_TASK:_ This calls for a word-for-word copy of all the data, with each picture removed.
________________
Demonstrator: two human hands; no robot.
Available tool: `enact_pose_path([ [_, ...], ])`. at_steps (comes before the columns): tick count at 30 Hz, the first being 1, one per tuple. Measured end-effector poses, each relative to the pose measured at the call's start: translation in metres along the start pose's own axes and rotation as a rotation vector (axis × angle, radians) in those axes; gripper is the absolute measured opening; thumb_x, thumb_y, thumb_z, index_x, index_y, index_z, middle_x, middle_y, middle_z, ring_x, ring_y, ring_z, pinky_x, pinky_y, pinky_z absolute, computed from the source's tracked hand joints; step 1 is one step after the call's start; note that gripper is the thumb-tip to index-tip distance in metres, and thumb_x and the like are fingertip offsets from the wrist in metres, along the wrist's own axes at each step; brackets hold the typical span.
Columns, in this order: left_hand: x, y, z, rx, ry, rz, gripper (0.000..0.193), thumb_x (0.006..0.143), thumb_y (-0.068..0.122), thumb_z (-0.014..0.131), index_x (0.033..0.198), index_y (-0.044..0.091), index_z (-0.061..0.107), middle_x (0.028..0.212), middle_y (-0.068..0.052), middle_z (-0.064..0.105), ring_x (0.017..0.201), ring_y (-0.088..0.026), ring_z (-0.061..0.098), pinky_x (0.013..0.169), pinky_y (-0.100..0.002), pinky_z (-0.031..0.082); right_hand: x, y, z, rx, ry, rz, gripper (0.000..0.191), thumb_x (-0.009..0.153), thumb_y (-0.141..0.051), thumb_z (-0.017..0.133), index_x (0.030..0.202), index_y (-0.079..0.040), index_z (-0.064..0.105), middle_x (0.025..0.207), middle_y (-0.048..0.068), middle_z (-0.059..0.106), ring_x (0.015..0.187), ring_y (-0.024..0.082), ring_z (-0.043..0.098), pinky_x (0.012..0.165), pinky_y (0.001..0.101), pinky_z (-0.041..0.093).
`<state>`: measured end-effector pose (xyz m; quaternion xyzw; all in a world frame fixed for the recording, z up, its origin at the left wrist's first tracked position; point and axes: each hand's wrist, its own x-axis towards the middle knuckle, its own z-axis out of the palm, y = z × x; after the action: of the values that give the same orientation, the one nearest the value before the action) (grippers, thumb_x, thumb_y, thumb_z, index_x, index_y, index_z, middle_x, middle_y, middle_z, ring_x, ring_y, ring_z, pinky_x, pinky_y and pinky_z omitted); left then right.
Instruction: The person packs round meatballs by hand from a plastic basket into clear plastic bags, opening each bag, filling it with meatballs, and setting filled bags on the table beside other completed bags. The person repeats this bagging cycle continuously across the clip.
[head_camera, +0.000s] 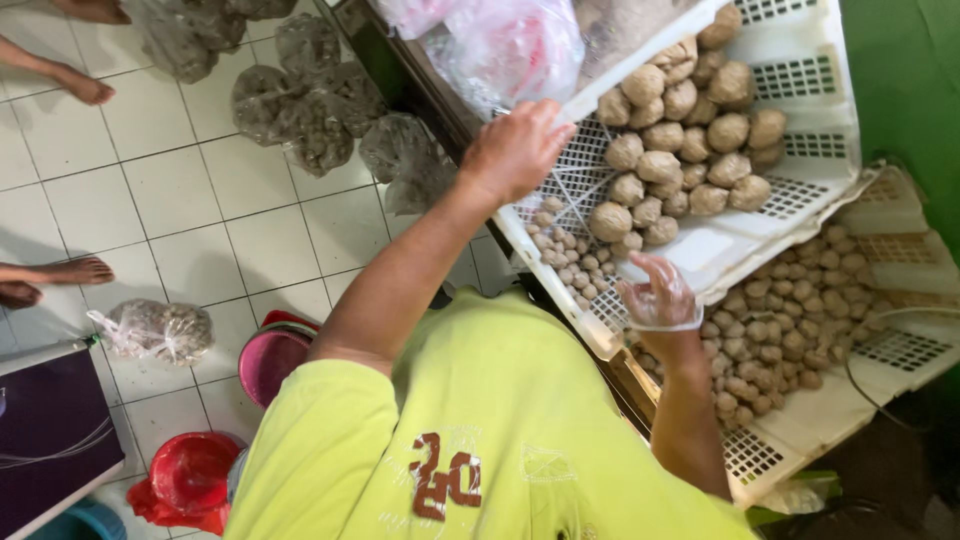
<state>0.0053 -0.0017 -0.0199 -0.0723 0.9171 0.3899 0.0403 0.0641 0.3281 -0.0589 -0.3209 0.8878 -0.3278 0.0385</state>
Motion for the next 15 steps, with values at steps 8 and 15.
enact_pose_path([
  [8, 0.008, -0.031, 0.019, -0.667, 0.180, 0.053, 0.031, 0.103, 0.033, 0.050, 0.107, 0.007, 0.066, 0.087, -0.006, 0.073, 0.073, -0.021, 0.069, 0.064, -0.035, 0.056, -0.012, -0.018, 0.041, -0.238, 0.355, 0.067, 0.041, 0.094, -0.007, 0.078, 0.130, -0.007, 0.059, 0.120, 0.016, 0.067, 0.097, 0.025, 0.070, 0.075, 0.0343, 0.061],
  [15, 0.004, -0.110, 0.000, -0.803, 0.515, 0.109, 0.021, 0.106, 0.019, 0.059, 0.104, 0.001, 0.067, 0.086, -0.008, 0.073, 0.078, -0.015, 0.068, 0.071, -0.031, 0.056, -0.010, -0.009, 0.047, -0.220, 0.429, 0.154, 0.042, 0.095, -0.002, 0.076, 0.132, -0.003, 0.057, 0.118, 0.016, 0.065, 0.090, 0.021, 0.069, 0.078, 0.0327, 0.061],
])
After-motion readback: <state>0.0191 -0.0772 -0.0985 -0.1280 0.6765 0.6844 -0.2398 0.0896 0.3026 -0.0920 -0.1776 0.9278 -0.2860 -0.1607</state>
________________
_REPLY:_
Demonstrator: two human hands; no robot.
Available tool: `enact_pose_path([ [_, ...], ])`. at_steps (comes before the columns): tick count at 30 Hz, the first being 1, one per tuple. Measured end-effector poses, each relative to the pose measured at the call's start: translation in metres along the start pose's own axes and rotation as a rotation vector (axis × angle, radians) in those axes; gripper is the absolute measured opening; thumb_x, thumb_y, thumb_z, index_x, index_y, index_z, middle_x, middle_y, middle_z, ring_x, ring_y, ring_z, pinky_x, pinky_y, pinky_z absolute, computed from the source's tracked hand joints; step 1 is one step after the call's start; note that gripper is the thumb-tip to index-tip distance in metres, and thumb_x and the like are fingertip offsets from the wrist in metres, along the wrist's own axes at each step; brackets hold the typical span.
Columns, in this order: left_hand: x, y, z, rx, ry, rz, gripper (0.000..0.193), thumb_x (0.006..0.143), thumb_y (-0.068..0.122), thumb_z (-0.014..0.131), index_x (0.033..0.198), index_y (-0.044..0.091), index_z (-0.061..0.107), middle_x (0.028..0.212), middle_y (-0.068..0.052), middle_z (-0.064..0.105), ring_x (0.017..0.201), ring_y (-0.088..0.026), ring_z (-0.061..0.098), pinky_x (0.013..0.169), pinky_y (-0.100..0.002), pinky_z (-0.031..0.082); right_hand: x, y, z, rx, ry, rz, gripper (0.000..0.191), thumb_x (-0.009..0.153), thumb_y (-0.141..0.051), thumb_z (-0.017..0.133), index_x (0.030..0.202), index_y (-0.079..0.040), index_z (-0.064..0.105), middle_x (0.025..0.207), middle_y (-0.048..0.068), middle_z (-0.059..0.106), ring_x (0.015..0.187), ring_y (-0.024..0.082), ring_z (-0.043..0.098), pinky_x (0.012..0.165), pinky_y (0.001..0.101), pinky_z (-0.041..0.093).
`<state>`: measured end-effector pose (xyz m; quaternion xyzw; all in a world frame fixed for the recording, z up, its origin at the left wrist's first tracked position; point and axes: each hand's wrist, its own x-axis towards the middle knuckle, its own z-axis out of the palm, y = z × x; after the action: of the values that give the same orientation, the one nearest the value before the action) (grippers, thumb_x, thumb_y, thumb_z, index_x, index_y, index_z, middle_x, middle_y, middle_z, ring_x, ring_y, ring_z, pinky_x, pinky_y and pinky_z omitted); left then right.
Instruction: The person packs round meatballs by hand from a plastic basket into clear plastic bags, opening each bag, filling it with meatballs, and setting filled bags on the table beside other completed bags. The person repeats this bagging cycle continuously across the clip.
[head_camera, +0.000s] 
<state>0.0053 -0.0017 -0.0199 -0.0723 0.9171 0.3899 0.0403 0.0641 0.3281 -0.0589 -0.3209 0.8878 -0.3278 0.0385</state>
Motion for the next 15 steps, with values at steps 8 and 15.
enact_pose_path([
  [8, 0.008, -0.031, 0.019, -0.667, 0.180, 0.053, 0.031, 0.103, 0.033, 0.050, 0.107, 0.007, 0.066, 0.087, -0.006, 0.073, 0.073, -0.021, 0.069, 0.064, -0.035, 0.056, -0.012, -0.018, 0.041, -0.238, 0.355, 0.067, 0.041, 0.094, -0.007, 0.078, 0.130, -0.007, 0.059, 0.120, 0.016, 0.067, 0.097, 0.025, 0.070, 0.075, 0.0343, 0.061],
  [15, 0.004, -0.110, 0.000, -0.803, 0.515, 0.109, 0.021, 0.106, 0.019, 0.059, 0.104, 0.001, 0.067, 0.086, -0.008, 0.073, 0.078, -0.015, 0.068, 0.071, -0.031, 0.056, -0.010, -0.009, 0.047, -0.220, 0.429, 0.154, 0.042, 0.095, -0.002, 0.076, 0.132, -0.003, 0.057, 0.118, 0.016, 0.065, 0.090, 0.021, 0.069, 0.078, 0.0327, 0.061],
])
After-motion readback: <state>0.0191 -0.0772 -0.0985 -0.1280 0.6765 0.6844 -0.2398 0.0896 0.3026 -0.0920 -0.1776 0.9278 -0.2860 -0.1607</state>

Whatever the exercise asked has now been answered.